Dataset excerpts
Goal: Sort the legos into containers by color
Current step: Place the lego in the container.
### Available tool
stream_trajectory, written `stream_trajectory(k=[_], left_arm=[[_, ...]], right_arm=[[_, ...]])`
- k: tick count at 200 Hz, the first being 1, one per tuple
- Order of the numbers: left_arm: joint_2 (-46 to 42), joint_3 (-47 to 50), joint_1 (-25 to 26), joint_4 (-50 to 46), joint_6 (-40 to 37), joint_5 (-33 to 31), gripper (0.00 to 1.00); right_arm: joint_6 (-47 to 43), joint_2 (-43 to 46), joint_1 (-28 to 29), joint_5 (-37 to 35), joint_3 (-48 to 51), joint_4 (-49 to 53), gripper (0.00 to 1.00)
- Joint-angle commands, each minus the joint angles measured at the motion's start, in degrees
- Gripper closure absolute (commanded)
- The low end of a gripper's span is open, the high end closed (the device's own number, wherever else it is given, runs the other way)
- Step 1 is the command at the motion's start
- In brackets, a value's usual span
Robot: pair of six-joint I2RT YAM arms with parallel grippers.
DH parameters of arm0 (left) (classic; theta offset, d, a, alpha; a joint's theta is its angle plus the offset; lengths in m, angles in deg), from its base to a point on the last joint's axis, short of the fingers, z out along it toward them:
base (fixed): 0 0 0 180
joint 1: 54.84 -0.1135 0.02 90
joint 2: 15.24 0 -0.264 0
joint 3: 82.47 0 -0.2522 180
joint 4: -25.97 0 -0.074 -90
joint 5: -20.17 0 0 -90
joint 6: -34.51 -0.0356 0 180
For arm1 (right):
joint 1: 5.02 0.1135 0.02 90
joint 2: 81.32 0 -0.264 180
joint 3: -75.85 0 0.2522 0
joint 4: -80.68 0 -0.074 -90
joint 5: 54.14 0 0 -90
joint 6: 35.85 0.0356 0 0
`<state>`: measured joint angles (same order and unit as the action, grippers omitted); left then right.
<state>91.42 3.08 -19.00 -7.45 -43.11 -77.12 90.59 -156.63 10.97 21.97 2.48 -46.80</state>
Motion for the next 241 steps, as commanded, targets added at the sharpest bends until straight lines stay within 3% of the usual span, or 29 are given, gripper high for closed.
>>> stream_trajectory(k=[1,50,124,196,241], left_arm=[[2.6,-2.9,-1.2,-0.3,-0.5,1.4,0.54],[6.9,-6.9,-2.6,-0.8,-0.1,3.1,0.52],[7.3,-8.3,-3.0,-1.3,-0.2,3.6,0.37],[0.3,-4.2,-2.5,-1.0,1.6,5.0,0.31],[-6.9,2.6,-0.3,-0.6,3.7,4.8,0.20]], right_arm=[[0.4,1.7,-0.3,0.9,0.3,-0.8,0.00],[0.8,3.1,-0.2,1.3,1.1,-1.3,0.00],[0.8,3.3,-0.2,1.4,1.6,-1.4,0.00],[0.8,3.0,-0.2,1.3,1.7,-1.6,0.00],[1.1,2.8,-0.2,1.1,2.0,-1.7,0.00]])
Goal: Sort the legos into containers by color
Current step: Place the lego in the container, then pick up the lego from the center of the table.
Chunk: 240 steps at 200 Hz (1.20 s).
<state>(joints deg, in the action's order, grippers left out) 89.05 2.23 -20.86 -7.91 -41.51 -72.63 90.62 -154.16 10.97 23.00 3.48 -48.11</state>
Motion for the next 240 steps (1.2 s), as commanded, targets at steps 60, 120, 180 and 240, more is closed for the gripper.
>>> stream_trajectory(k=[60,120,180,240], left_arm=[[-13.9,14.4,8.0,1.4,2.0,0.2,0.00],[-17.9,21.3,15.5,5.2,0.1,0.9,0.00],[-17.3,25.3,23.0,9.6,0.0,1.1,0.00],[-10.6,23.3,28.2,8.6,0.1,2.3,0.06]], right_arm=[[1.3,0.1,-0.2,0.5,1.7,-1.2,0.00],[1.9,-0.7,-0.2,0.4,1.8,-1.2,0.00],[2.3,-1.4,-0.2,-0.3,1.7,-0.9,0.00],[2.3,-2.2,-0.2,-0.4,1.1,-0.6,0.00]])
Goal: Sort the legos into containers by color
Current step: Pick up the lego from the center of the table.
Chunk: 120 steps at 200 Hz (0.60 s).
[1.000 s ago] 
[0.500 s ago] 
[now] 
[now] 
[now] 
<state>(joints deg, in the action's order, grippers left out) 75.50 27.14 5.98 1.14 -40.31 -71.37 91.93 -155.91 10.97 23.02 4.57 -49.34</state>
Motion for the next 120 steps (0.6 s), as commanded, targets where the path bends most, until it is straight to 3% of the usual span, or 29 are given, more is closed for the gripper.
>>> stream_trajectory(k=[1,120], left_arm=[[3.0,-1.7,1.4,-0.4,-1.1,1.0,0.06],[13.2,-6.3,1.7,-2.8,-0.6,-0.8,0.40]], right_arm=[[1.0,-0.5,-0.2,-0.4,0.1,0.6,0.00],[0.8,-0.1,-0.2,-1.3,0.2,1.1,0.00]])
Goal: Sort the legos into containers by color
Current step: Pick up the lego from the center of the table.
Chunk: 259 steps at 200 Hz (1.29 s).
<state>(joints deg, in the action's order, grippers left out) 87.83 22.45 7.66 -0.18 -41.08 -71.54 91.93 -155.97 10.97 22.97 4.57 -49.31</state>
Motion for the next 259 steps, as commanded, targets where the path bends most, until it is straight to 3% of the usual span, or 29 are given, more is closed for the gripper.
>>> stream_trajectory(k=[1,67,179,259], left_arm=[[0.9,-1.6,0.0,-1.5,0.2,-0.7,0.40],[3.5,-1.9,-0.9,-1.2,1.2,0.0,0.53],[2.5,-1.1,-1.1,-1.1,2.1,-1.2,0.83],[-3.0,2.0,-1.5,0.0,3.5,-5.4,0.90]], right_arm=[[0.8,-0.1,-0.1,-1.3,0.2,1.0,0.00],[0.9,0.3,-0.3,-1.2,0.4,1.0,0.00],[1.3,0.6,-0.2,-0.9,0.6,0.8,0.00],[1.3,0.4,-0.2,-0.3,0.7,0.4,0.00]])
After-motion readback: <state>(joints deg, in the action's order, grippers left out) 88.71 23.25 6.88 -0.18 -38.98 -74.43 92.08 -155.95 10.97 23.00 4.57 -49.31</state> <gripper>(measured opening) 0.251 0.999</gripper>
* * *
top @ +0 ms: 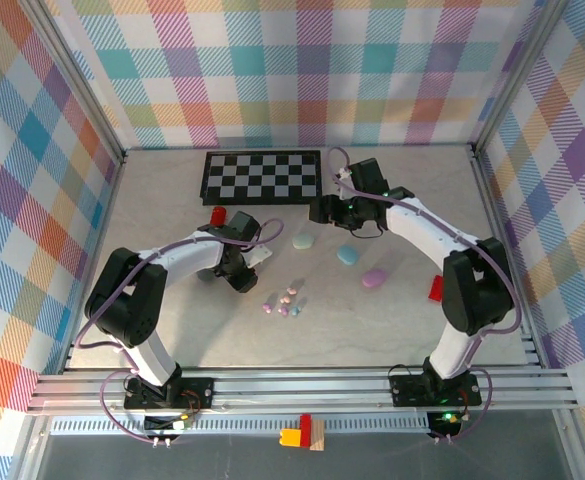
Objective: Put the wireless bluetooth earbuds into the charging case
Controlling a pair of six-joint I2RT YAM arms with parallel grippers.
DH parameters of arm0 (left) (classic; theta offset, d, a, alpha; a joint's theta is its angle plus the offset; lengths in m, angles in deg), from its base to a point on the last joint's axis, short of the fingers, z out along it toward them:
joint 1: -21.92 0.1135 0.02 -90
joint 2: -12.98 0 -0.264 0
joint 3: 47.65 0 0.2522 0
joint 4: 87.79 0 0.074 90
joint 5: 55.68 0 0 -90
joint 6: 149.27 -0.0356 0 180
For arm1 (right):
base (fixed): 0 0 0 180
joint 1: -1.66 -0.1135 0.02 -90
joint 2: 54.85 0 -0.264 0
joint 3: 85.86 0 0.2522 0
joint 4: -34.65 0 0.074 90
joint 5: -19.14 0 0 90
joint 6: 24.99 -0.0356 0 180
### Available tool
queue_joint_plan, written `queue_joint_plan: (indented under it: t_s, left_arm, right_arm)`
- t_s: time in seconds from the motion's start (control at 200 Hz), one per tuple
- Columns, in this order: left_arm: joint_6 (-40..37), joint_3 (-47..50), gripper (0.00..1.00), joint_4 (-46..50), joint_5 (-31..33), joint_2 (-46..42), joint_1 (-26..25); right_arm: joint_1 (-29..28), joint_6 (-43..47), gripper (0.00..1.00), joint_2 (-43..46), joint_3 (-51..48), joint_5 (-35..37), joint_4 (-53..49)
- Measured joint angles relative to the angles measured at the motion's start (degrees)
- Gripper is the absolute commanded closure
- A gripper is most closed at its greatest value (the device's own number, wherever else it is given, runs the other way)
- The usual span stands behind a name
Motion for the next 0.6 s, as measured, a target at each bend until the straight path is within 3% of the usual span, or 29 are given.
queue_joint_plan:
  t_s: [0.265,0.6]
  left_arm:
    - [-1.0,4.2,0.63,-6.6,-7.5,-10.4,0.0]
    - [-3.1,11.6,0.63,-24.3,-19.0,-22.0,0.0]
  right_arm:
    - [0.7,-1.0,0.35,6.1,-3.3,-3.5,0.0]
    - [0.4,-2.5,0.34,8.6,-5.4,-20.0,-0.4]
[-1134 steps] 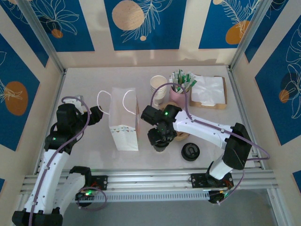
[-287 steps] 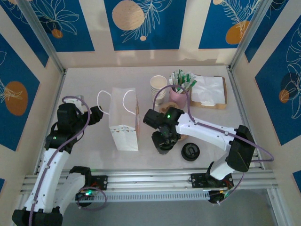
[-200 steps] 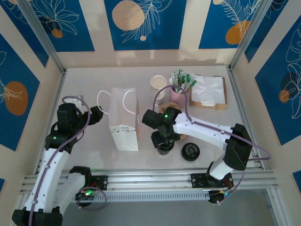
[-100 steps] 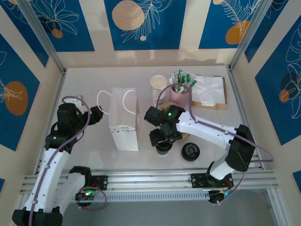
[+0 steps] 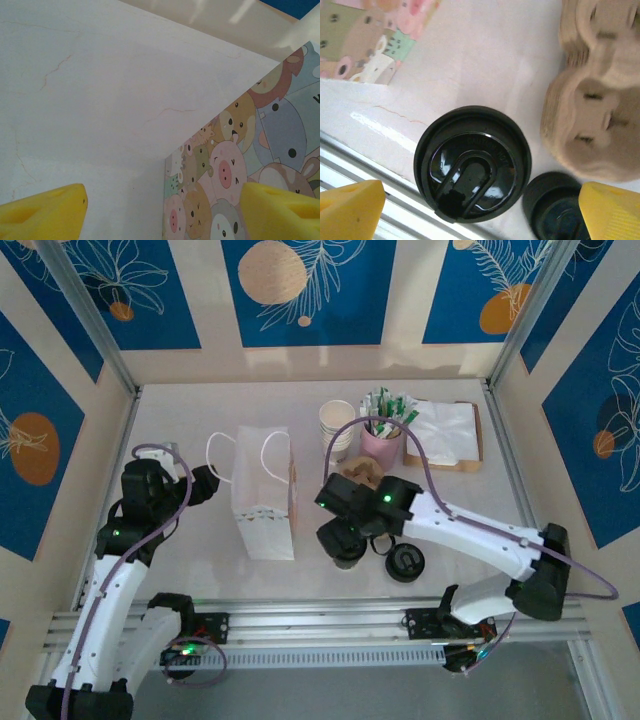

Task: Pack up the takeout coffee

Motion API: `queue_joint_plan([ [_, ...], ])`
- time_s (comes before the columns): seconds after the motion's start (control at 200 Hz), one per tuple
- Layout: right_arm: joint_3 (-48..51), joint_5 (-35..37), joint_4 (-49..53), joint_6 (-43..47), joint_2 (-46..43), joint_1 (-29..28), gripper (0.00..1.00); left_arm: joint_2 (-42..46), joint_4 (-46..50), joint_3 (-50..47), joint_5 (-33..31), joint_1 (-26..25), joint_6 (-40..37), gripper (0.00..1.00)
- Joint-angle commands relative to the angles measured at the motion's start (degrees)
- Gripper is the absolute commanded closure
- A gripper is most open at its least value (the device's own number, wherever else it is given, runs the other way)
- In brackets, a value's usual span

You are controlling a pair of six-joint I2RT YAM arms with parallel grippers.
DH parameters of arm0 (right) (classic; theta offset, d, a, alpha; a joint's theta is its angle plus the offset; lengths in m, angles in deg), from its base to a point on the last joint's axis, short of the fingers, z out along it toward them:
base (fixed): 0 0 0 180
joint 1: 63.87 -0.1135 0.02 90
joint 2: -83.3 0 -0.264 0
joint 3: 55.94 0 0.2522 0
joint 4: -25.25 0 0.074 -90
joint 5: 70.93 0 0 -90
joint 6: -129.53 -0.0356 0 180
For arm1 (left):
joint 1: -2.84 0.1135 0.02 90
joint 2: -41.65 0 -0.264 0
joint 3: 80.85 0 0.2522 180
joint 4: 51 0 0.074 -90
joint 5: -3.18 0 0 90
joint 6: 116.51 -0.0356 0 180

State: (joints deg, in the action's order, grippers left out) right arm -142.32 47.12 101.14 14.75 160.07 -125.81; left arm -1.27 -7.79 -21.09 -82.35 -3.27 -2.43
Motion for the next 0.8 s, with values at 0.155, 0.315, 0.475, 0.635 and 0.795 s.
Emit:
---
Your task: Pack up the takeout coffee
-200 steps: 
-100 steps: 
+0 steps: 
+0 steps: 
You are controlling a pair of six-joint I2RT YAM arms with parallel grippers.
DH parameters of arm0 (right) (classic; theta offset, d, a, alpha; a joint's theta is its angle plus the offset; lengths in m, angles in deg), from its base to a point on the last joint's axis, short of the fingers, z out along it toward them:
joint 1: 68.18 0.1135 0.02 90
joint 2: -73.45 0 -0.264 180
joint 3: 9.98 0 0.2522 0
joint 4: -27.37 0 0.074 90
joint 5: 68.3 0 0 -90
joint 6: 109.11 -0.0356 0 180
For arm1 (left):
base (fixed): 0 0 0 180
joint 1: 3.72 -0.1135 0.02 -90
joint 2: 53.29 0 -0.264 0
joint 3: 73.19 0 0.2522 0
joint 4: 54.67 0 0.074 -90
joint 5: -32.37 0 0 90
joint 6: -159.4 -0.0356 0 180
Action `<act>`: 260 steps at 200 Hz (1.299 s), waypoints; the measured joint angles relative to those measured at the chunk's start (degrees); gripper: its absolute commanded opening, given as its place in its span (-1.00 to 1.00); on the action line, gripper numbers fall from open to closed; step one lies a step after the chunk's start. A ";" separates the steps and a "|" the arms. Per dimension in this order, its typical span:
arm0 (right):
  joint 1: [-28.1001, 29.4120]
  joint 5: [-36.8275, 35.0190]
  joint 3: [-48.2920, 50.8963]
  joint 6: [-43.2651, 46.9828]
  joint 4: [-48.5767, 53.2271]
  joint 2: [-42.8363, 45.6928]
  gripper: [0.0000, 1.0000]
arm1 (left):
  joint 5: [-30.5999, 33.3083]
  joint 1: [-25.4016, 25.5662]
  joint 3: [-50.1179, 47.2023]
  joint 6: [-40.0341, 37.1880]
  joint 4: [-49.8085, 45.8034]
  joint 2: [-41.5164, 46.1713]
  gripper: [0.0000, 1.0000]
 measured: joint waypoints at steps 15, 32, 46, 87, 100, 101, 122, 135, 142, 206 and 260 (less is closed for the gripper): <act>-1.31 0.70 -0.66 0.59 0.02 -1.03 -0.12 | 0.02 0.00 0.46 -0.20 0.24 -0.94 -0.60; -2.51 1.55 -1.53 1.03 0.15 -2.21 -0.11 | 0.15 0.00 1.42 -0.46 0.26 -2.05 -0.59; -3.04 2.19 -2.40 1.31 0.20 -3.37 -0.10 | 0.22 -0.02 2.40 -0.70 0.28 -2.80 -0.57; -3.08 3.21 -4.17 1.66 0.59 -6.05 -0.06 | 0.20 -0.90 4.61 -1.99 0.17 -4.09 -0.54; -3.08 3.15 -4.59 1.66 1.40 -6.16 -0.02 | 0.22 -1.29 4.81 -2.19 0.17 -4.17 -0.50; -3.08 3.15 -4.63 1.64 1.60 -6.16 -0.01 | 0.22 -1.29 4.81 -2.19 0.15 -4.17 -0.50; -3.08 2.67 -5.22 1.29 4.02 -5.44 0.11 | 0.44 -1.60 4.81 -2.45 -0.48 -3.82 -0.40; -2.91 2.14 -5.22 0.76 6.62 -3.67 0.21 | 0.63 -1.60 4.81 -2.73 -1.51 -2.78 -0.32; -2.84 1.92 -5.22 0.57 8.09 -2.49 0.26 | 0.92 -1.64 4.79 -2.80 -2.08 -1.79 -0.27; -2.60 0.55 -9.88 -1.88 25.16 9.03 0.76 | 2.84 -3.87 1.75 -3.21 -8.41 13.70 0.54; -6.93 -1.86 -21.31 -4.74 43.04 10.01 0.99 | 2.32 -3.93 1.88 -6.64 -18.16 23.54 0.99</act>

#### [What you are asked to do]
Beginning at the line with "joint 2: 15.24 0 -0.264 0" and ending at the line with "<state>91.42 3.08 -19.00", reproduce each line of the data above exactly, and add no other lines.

#### [Result]
joint 2: 15.24 0 -0.264 0
joint 3: 82.47 0 -0.2522 180
joint 4: -25.97 0 -0.074 -90
joint 5: -20.17 0 0 -90
joint 6: -34.51 -0.0356 0 180
For arm1 (right):
joint 1: 5.02 0.1135 0.02 90
joint 2: 81.32 0 -0.264 180
joint 3: -75.85 0 0.2522 0
joint 4: -80.68 0 -0.074 -90
joint 5: 54.14 0 0 -90
joint 6: 35.85 0.0356 0 0
`<state>`: measured joint angles (same order and unit as the action, grippers omitted); left then right.
<state>91.42 3.08 -19.00 -7.45 -43.11 -77.12 90.59 -156.63 10.97 21.97 2.48 -46.80</state>

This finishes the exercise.